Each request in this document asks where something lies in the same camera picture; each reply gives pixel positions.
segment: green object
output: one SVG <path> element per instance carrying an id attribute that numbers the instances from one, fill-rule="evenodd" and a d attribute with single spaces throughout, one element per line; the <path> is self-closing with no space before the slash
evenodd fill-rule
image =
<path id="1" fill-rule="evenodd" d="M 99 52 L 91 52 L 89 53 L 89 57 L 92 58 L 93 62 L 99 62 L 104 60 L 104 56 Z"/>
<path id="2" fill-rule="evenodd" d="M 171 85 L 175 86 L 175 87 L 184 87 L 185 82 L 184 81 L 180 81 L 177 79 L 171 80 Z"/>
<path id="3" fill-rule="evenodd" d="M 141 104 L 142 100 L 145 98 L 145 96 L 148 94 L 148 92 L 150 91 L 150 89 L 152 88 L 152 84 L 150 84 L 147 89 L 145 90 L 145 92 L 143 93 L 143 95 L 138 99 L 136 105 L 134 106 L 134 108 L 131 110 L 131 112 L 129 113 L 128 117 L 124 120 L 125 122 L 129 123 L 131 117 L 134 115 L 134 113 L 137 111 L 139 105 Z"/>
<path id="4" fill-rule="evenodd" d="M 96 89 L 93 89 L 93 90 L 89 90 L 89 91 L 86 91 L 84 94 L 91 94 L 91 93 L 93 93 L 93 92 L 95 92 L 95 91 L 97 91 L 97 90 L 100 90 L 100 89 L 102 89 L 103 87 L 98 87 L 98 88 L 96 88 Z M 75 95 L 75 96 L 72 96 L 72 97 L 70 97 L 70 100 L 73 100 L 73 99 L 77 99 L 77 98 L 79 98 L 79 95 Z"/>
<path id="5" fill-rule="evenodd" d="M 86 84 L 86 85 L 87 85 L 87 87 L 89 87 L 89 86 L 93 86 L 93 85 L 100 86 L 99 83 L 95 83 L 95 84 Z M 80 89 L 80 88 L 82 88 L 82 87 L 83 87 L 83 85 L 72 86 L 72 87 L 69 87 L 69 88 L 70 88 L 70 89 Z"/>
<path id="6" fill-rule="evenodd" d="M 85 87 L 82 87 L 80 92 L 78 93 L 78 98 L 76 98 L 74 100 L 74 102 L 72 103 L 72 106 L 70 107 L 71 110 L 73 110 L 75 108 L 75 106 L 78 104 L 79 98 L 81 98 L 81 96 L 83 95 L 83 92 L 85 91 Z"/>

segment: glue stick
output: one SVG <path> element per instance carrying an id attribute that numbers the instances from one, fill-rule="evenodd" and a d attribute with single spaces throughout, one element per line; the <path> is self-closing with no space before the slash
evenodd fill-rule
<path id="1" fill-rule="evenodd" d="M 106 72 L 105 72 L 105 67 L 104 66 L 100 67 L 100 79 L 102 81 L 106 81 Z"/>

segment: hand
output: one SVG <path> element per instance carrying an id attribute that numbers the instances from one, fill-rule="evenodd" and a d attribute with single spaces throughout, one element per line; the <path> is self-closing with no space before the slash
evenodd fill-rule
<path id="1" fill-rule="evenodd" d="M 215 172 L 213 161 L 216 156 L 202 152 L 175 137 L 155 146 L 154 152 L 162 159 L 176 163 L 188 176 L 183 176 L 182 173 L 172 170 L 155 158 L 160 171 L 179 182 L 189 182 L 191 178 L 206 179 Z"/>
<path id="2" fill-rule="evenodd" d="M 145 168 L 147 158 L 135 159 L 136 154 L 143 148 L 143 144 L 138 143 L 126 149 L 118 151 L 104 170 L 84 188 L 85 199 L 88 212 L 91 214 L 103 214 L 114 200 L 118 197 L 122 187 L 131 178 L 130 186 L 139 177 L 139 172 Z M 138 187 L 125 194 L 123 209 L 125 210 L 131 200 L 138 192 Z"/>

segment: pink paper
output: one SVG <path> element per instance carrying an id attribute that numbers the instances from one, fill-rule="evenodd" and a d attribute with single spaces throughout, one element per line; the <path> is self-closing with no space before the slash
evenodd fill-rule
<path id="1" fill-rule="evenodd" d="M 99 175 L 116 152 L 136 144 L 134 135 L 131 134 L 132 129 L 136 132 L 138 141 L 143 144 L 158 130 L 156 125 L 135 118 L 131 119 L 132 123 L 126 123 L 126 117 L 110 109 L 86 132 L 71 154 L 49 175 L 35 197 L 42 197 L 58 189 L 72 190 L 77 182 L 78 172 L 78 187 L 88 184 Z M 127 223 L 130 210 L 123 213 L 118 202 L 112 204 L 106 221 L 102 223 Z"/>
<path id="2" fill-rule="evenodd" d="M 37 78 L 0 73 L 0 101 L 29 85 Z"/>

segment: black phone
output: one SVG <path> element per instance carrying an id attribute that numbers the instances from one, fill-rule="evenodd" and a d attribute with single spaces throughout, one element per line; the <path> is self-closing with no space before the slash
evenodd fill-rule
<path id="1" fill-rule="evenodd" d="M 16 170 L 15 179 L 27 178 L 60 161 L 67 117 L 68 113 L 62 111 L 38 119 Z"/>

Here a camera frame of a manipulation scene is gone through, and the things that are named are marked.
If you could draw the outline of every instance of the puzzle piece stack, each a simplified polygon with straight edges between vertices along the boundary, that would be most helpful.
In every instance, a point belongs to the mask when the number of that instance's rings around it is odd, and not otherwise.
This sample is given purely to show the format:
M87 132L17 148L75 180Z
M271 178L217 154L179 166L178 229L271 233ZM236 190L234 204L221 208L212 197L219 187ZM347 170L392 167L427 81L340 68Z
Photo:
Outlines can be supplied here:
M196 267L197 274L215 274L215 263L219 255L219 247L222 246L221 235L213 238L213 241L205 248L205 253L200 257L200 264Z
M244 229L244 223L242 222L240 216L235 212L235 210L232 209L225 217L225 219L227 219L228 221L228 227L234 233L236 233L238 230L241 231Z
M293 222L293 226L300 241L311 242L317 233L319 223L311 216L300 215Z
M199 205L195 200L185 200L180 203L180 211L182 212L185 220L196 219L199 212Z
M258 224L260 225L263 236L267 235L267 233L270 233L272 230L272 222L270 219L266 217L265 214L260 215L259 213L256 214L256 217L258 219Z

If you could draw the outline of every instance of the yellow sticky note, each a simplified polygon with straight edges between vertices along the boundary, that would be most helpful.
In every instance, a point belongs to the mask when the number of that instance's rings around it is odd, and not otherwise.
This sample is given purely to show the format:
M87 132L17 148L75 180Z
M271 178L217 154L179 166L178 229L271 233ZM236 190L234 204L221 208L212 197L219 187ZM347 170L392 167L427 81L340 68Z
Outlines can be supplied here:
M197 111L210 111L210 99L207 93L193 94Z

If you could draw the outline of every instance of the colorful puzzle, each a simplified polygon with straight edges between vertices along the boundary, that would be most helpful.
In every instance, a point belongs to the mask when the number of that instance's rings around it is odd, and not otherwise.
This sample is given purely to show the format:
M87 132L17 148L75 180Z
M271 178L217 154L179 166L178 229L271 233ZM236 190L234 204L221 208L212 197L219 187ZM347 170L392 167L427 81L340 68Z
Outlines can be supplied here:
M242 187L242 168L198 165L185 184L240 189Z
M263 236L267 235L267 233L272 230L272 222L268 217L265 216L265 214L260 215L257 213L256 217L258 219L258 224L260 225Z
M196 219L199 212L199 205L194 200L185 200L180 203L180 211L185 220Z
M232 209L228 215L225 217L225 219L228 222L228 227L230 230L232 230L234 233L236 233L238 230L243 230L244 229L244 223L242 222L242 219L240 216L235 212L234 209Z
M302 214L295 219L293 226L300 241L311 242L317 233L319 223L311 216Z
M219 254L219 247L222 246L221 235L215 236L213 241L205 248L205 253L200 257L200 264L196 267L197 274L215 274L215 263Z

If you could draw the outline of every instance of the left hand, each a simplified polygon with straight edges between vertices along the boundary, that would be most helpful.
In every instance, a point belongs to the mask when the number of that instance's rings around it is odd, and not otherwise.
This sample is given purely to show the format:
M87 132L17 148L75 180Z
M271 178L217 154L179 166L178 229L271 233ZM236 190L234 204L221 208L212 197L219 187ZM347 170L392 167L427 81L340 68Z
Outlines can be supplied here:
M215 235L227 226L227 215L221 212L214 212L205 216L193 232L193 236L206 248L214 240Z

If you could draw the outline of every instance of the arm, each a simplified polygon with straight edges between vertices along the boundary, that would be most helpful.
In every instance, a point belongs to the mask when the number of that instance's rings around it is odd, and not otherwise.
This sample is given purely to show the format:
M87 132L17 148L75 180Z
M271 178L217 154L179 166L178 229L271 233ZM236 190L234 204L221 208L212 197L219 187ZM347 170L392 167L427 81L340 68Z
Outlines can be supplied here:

> _TASK PROMPT_: What is needed is a copy of every line above in which "vertices" appears.

> _TASK SOLUTION_:
If you could draw the outline of every instance of the puzzle piece stack, each a simplified polygon with straight edges between vertices along the boundary, that would be most helpful.
If you could draw the outline of every instance of the yellow sticky note, each a simplified polygon with straight edges between vertices along the boundary, that would be most helpful.
If you could draw the outline of every instance of the colorful puzzle, each a simplified polygon with straight edges between vertices along the boundary, that would be most helpful.
If you could draw the outline of every instance of the left hand, each a simplified polygon with straight edges between vertices along the boundary, that would be most helpful.
If you could draw the outline of every instance of the arm, each a simplified polygon with straight edges between vertices along the boundary, that would be most helpful.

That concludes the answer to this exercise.